● TASK PROMPT
Please report every line in the material below where the word "valued" is found.

● RECORDS FOR THIS TASK
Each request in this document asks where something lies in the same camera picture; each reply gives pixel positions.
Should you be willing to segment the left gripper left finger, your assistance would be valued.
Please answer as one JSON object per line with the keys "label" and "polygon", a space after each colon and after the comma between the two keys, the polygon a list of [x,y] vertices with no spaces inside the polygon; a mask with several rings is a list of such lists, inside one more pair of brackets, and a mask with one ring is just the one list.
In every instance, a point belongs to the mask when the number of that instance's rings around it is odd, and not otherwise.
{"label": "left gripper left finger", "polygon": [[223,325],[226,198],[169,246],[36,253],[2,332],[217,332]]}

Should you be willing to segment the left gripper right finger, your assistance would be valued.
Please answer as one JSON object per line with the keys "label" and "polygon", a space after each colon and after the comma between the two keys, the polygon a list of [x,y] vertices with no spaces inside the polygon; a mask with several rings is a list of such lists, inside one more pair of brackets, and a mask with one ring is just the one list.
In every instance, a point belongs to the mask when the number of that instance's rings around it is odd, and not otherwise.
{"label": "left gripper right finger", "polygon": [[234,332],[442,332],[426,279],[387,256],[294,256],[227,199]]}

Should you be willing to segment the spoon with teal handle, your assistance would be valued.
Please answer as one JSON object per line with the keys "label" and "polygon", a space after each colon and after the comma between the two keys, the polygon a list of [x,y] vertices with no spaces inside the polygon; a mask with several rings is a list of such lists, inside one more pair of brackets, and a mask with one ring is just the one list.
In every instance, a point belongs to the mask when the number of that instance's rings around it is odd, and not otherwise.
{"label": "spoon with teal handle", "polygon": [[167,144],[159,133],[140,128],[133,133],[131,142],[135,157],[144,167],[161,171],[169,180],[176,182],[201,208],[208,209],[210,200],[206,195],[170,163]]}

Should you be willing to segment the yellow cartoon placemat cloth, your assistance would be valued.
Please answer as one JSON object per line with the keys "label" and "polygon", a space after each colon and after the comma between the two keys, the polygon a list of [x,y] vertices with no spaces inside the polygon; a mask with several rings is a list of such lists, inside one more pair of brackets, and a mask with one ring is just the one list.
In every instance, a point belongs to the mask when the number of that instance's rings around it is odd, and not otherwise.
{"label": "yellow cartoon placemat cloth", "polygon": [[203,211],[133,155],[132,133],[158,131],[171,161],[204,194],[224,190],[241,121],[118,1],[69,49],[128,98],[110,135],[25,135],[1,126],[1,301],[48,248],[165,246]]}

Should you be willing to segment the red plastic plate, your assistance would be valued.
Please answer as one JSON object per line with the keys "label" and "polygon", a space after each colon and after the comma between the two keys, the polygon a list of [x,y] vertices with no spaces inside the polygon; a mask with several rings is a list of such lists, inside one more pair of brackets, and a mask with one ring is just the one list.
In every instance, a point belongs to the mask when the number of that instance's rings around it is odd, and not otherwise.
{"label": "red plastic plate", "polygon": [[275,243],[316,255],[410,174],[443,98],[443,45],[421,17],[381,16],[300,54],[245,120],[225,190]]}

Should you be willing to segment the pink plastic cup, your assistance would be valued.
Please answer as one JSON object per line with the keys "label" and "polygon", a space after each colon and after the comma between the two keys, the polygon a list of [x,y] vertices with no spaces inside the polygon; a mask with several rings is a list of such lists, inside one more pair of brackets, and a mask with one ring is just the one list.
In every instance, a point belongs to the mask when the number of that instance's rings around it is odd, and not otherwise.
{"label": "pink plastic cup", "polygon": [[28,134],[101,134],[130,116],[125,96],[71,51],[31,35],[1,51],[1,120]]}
---
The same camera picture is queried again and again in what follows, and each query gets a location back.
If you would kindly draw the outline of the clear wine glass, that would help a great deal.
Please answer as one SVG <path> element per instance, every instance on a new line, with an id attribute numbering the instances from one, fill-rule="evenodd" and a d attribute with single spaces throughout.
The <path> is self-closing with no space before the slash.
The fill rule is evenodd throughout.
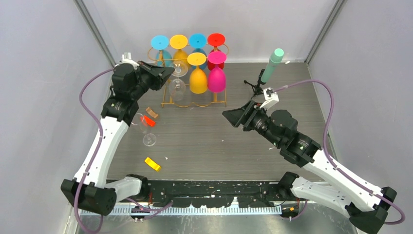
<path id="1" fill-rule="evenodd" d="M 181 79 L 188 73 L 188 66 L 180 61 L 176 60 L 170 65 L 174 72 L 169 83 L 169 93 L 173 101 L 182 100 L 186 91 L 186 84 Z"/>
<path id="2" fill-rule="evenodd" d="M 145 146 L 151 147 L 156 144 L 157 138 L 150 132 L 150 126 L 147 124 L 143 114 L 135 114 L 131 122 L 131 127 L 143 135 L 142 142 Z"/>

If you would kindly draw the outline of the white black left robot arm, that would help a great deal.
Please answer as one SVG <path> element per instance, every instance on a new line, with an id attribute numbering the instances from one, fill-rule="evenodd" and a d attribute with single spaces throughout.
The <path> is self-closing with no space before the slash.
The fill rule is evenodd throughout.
* * *
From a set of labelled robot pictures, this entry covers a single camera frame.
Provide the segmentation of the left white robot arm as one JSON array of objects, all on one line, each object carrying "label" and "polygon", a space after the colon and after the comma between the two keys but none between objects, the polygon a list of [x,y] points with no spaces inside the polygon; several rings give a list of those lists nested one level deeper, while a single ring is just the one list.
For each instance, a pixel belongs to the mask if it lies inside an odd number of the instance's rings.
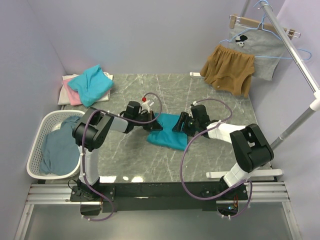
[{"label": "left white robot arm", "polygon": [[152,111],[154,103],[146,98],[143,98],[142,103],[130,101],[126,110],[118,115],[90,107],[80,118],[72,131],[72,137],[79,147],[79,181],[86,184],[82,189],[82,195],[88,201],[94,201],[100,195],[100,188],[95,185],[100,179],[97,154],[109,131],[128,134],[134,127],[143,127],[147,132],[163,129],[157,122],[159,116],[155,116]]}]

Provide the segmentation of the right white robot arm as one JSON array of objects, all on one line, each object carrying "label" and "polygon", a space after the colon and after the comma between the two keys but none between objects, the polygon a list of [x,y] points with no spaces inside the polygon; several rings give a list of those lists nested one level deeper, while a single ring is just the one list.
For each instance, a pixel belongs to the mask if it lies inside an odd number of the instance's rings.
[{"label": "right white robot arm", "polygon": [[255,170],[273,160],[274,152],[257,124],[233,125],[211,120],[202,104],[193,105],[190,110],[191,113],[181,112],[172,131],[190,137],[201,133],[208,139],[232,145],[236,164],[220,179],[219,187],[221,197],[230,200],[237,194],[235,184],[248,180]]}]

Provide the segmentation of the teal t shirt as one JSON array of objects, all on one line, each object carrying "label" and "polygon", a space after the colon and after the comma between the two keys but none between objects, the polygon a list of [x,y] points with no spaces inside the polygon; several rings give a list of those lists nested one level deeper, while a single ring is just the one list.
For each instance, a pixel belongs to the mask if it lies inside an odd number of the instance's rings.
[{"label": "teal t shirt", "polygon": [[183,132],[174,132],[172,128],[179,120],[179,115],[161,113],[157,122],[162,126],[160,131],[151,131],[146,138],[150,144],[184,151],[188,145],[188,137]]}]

● EXPECTED OUTPUT
Should you be willing to segment the left gripper left finger, your assistance would be valued.
Should you be willing to segment the left gripper right finger, your assistance would be valued.
Should you be willing to segment the spoon with teal handle, your assistance would be valued.
Should you be willing to segment the yellow cartoon placemat cloth, your assistance would be valued.
Should you be willing to segment the red plastic plate, your assistance would be valued.
Should you be willing to segment the pink plastic cup, your assistance would be valued.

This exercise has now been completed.